Among the entries below, extract exactly the lines that run from the one with "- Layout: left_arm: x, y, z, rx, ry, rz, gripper" through the one with "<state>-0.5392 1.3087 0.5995", both ends included.

(Records to process Opens)

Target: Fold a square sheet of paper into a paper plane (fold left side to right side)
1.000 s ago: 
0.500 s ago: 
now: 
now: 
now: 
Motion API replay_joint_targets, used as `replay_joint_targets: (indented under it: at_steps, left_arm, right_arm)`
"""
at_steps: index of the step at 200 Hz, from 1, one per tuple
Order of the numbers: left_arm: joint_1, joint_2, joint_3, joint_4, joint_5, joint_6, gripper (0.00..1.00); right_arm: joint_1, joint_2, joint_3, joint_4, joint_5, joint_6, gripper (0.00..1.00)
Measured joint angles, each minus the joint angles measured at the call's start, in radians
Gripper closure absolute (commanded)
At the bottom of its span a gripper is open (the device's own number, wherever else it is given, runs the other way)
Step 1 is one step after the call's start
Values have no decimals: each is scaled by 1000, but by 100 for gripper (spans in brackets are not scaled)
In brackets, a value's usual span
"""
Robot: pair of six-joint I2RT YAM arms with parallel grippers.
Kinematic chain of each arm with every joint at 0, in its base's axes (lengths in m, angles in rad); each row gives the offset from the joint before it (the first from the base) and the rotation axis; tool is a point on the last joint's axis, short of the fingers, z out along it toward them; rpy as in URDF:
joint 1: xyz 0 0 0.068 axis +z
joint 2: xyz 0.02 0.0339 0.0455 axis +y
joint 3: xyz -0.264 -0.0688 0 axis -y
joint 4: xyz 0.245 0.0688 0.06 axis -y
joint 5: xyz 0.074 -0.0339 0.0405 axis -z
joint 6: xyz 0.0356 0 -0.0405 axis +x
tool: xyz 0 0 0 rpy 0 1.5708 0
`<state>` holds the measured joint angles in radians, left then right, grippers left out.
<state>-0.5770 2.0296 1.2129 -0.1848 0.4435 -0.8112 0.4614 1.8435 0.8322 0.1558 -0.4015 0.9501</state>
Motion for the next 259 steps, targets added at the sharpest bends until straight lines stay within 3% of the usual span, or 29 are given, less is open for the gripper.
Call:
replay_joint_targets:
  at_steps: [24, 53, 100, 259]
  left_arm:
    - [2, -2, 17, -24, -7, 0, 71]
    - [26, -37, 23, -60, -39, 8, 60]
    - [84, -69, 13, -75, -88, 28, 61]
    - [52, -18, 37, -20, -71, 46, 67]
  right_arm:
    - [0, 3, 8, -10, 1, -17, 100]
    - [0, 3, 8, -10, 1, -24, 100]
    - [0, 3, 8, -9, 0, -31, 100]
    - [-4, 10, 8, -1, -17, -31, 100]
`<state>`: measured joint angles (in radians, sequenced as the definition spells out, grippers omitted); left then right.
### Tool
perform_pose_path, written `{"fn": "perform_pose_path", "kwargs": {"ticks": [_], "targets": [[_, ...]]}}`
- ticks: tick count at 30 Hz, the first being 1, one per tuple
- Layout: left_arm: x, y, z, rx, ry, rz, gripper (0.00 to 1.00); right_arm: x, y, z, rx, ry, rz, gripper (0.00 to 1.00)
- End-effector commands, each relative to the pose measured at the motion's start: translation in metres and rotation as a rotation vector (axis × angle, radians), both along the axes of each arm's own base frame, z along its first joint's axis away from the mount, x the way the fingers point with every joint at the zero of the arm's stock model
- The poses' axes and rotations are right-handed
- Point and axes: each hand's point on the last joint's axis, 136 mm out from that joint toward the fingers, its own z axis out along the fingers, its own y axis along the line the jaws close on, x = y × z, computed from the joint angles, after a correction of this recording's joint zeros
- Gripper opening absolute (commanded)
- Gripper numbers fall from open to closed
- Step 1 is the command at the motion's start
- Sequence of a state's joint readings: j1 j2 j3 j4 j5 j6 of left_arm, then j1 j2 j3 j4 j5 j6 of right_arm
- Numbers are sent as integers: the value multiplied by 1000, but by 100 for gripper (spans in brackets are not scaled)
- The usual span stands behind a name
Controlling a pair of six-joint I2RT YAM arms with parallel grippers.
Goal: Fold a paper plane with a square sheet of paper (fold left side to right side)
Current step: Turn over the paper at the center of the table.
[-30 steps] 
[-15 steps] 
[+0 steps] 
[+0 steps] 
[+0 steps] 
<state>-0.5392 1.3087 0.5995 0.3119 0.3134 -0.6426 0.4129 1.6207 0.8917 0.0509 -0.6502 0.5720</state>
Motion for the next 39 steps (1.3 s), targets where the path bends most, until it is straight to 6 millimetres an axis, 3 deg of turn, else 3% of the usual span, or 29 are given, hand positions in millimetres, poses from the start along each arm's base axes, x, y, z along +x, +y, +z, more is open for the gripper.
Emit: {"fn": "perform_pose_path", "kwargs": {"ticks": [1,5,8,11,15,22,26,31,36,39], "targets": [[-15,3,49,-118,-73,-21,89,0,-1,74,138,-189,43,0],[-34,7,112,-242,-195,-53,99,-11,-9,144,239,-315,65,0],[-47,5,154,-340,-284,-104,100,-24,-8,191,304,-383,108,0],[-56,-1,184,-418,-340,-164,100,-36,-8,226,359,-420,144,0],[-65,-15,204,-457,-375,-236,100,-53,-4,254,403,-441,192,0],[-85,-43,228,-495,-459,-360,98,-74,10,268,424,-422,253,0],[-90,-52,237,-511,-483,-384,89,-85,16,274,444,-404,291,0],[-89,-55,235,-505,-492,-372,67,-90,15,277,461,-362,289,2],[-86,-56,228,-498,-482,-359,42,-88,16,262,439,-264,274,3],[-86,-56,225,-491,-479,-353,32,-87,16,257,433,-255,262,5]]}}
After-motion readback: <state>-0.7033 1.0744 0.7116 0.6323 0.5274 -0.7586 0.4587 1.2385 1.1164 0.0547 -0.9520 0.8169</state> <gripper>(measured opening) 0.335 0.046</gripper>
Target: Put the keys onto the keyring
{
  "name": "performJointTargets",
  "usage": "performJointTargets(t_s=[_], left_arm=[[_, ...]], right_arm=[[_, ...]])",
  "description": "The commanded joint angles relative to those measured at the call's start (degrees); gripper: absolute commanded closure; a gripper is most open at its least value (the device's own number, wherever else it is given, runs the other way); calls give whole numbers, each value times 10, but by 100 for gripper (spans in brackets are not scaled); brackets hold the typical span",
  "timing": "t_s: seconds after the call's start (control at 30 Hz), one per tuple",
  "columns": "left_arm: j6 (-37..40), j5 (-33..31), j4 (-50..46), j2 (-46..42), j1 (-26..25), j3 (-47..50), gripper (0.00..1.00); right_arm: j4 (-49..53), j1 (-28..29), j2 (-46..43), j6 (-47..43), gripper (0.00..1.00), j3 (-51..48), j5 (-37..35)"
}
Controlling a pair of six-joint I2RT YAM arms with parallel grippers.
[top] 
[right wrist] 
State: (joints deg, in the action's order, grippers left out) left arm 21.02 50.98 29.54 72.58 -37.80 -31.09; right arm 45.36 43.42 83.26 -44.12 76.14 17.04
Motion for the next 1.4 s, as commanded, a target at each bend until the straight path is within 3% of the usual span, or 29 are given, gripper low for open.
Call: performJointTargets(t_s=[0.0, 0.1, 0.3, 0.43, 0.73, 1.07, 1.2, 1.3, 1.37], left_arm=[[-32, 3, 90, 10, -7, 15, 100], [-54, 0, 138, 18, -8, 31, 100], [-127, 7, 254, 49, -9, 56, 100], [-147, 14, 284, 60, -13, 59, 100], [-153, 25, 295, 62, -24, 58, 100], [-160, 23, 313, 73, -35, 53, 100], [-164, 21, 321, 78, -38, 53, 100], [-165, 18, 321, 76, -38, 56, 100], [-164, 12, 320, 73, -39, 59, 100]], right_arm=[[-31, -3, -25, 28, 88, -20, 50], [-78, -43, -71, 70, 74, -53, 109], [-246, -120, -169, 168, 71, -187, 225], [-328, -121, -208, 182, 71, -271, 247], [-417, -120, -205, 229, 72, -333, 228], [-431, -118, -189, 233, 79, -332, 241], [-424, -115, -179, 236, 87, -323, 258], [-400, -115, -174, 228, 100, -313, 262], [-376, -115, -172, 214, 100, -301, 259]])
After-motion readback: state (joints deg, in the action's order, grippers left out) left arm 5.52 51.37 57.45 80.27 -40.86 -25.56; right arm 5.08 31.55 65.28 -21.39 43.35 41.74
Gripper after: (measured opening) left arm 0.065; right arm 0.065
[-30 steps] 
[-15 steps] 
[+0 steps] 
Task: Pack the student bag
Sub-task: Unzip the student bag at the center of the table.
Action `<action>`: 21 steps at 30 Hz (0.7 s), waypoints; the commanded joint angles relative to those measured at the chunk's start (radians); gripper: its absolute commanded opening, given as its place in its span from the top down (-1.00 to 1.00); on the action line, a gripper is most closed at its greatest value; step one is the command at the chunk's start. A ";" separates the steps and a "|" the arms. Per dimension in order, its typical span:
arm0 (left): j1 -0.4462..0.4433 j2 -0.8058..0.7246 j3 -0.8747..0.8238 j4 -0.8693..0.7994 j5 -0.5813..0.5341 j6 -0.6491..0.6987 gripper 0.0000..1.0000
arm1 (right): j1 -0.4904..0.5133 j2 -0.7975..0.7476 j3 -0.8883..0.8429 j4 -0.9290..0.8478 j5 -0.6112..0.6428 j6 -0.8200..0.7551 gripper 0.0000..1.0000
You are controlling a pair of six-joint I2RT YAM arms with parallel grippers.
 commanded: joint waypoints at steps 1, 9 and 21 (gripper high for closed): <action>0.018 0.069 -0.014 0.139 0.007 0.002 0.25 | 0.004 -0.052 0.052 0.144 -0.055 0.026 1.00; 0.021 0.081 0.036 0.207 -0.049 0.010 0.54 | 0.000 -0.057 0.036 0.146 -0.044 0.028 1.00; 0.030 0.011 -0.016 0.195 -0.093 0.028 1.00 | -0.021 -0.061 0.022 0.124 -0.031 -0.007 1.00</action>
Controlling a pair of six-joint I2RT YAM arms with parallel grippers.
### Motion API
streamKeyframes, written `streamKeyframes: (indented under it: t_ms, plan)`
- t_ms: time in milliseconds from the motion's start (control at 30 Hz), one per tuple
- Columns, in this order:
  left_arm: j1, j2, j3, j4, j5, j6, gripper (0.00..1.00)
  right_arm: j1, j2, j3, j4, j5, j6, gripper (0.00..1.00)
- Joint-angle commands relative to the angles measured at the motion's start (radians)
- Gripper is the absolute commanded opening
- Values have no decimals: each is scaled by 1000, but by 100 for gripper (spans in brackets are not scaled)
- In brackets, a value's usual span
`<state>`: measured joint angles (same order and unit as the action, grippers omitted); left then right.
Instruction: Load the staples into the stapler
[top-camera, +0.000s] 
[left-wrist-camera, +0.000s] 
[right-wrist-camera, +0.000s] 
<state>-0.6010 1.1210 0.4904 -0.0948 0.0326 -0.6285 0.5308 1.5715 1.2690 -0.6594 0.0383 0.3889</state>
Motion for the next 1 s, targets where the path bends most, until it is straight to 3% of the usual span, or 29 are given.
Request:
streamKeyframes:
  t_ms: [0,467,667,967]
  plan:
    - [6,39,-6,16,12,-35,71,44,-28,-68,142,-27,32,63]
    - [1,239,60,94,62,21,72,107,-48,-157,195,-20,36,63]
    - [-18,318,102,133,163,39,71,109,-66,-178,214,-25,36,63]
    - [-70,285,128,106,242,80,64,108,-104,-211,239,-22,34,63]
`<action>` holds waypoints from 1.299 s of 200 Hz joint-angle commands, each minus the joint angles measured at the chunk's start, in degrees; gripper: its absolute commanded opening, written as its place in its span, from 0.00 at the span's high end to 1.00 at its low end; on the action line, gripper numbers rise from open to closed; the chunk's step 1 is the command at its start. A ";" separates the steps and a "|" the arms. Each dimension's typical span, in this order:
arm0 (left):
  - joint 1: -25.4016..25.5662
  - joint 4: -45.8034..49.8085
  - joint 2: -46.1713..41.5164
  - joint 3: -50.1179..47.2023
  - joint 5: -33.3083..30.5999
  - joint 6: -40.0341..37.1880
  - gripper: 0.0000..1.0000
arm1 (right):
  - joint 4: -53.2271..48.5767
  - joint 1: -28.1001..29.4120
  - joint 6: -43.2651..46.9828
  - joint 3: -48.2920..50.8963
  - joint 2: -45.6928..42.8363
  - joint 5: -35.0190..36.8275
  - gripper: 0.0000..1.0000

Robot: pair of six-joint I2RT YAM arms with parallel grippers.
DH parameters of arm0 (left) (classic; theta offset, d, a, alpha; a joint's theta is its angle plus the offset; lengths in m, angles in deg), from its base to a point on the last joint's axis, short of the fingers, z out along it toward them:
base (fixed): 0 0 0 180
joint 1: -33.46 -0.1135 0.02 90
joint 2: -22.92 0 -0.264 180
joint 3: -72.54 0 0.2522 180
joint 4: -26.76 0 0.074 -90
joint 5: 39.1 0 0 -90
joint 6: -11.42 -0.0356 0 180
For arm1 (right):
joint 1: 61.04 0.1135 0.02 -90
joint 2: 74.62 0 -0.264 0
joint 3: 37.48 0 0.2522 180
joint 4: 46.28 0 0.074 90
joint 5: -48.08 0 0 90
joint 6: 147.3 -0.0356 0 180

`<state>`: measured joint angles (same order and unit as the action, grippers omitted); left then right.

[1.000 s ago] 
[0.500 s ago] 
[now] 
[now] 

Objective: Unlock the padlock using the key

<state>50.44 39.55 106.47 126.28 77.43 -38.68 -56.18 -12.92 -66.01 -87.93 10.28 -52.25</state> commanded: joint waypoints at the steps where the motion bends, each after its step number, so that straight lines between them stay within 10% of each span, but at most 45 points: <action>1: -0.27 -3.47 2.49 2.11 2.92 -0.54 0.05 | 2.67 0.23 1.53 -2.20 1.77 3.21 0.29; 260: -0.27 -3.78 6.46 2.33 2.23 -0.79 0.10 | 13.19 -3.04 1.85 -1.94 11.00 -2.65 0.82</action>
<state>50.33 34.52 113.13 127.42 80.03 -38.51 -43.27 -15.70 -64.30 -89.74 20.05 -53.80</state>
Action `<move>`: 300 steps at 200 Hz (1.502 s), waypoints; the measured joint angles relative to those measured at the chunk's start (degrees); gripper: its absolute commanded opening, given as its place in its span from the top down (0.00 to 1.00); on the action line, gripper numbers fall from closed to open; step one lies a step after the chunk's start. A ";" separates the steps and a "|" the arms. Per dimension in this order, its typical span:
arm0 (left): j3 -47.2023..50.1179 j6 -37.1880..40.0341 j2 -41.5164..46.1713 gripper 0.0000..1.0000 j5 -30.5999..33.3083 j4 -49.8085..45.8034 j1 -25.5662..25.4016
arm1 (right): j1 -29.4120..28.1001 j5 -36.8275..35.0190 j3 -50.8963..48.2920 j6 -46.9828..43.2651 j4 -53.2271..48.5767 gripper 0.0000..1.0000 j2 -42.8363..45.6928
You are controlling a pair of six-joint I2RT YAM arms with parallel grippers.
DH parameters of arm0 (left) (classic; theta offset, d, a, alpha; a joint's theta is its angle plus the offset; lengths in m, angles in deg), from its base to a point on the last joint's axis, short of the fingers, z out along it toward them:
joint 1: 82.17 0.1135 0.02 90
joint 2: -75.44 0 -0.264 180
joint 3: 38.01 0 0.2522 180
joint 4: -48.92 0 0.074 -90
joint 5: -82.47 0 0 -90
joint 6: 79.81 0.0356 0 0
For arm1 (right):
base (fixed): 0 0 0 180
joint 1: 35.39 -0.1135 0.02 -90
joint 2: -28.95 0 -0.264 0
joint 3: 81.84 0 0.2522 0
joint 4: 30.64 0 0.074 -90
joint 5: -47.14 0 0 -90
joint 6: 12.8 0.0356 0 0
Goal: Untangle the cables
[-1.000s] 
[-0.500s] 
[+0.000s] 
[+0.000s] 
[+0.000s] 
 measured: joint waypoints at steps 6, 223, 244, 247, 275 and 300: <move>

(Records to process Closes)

Task solution
- Layout: left_arm: x, y, z, rx, ry, rz, gripper (0.00 to 1.00); right_arm: x, y, z, rx, ry, rz, gripper (0.00 to 1.00)
- End-effector commands, each relative to the pose measured at the motion's start: translation in metres and rotation as a rotation vector (axis × angle, radians), both along the axes of each arm's own base frame, z along its first joint's axis away from the mount, x the way the fingers point with every joint at the zero of the arm's stock model
- The poses' axes and rotations are right-handed
- Point and axes: each hand's point on the last joint's axis, 136 mm out from that joint toward the fingers, its own z axis out along the fingers, its own y axis along the line the jaws close on, x = y × z, computed from the joint angles, after a correction of this recording's joint zeros
- Gripper opening absolute (commanded)
- Gripper numbers fall from open to closed
- Step 1 is the command at the motion's start
- Sequence of a state's joint readings: j1 j2 j3 j4 j5 j6 of left_arm, then j1 j2 j3 j4 j5 j6 of right_arm
- Numbers are sent as integers: the value multiplied by 1000, but by 100 for gripper (spans in brackets are not scaled)
- The usual span stands behind a name
Controlling a pair of six-joint I2RT YAM arms with parallel grippers.
Goal: Fold a paper plane with a square sheet of paper (fold left side to right side)
Current step: Turn over the paper at the center of the table.
[-30 steps] 
[-15 steps] 
[+0 steps] 
[+0 steps] 
[+0 steps] 
<state>-0.5392 1.3087 0.5995 0.3119 0.3134 -0.6426 0.4129 1.6207 0.8917 0.0509 -0.6502 0.5720</state>

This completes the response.